Edit: good book on the subject https://www.google.co.nz/amp/s/amp.theguardian.com/books/201...

True of this attack, but ransomware attacks targeted specifically against hospitals have been booming over the past year or two. Aside from poor IT, hospitals often need immediate access to that data to treat patients, which makes them much more likely to pay. Which also means they generally ask for more than 300 dollars - that's the real proof that NHS was just collateral damage.

Indeed. t you chuck a Molotov into a crowded theater, you don't get to claim that you didn't mean to hit any children.

> never applied the MS17-010 patch.

Until today, there was nothing to apply if your computers were running XP or 2003. Guess which Windows versions are the most popular in UK hospitals? So I think your sentence should read like "Hospitals just happened to be disproportionately affected by this attack because they were forced to trust Microsoft would never put corporate profit before social responsibility."

XP and 2003 have been end-of-life for years. They both were released 14+ years ago. So you can just change what I said to:

"because a lot of them have ineffective IT departments/mangement and never applied the MS17-010 patch or are running ancient operating systems."

edit: And in fact, Microsoft did release a special XP hotfix for this vulnerability yesterday: https://blogs.technet.microsoft.com/msrc/2017/05/12/customer...

> because a lot of them are running ancient operating systems that are the only ones that can interoperate with legacy hardware


What news reports said anything about legacy hardware? The BBC and Reuters articles claimed the NHS suffered infection of their patient records servers and their reception computers.

Apparently the impacted XP and 2003 machines were accessing the same disk servers as the patient record systems. Thus an infected CAT scanner controller (or whatever) was able to destroy the patient records.

That doesn't tell a story of missing money or maintenance contracts. It tells of poor or even irresponsible and incompetent deployment procedures.

You shouldn't allow your CAT scanner to write over your patient records at a server. You shouldn't even have them in the same network segment.

And on legacy software. My NHS Trust seems to have escaped unscathed, but it has software that won't run on modern systems which is why XP is still seen in most departments.
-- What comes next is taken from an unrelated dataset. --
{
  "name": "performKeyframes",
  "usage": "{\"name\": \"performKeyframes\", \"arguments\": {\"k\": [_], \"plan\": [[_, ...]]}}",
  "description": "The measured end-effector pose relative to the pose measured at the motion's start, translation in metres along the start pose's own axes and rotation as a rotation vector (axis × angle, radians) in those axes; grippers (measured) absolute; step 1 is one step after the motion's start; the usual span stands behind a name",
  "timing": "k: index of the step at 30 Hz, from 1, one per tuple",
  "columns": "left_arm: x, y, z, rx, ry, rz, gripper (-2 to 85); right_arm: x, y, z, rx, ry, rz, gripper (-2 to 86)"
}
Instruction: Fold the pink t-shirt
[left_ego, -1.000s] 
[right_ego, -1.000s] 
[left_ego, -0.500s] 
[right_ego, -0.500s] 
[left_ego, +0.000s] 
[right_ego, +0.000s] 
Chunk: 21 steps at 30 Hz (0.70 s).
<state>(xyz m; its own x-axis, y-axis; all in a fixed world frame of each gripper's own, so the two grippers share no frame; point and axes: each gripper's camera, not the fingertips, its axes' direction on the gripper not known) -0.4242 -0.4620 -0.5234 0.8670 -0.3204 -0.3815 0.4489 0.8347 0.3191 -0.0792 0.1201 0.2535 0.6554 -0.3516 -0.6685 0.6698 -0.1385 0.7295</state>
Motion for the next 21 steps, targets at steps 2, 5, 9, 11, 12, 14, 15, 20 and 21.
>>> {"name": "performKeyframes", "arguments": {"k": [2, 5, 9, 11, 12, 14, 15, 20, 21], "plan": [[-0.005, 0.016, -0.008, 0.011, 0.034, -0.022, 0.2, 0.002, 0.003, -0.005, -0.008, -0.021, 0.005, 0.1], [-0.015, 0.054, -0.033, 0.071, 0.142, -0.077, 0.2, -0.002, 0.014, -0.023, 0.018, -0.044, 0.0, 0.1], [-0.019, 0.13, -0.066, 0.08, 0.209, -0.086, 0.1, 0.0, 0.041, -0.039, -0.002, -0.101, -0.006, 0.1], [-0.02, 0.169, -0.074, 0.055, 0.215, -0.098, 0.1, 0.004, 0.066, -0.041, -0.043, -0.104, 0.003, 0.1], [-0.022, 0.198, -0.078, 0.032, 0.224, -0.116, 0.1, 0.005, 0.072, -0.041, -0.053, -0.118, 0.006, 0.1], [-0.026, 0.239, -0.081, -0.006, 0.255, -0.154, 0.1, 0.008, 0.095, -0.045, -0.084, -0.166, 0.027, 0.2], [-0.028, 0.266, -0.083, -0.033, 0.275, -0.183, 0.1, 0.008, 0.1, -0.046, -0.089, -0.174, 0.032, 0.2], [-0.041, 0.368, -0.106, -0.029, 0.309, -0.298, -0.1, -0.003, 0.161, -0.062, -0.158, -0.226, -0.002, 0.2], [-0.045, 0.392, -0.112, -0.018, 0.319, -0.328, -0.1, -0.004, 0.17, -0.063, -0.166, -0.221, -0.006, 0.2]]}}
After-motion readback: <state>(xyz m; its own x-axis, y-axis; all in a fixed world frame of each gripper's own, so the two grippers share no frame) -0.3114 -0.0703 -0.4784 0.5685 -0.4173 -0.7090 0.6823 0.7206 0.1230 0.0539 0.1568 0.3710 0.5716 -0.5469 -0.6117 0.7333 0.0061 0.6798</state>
What software is that? There is a 32-bit version of Windows 10, which can still run 16-bit Windows/DOS programs, and IE11 still supports ActiveX, Silverlight, Java applets and even (in IE10 compatibility mode) VBScript.

So AFAICT 32-bit W10 can run most anything 32-bit XP can (likewise the 64-bit versions, though neither can run 16-bit programs), and IE11 can run most anything IE8 can (with minor configuration).

Is it software that relies on undocumented APIs? (I can't imagine why hospital software would require exotic methods of poking at the kernel or hardware).

A lot of times it's the hardware interface that's the issue. Old stuff uses serial and parallel ports, motherboard slots,or even abuses PS2 for other purposes.

Good luck finding a windows 10 compatible PC that has ISA slots for example. A lot of old custom hardware hooked right into the ISA bus

There is definitely software made for one version of Windows that won't run on another, regardless of bit count. Not a lot of it, but it's there.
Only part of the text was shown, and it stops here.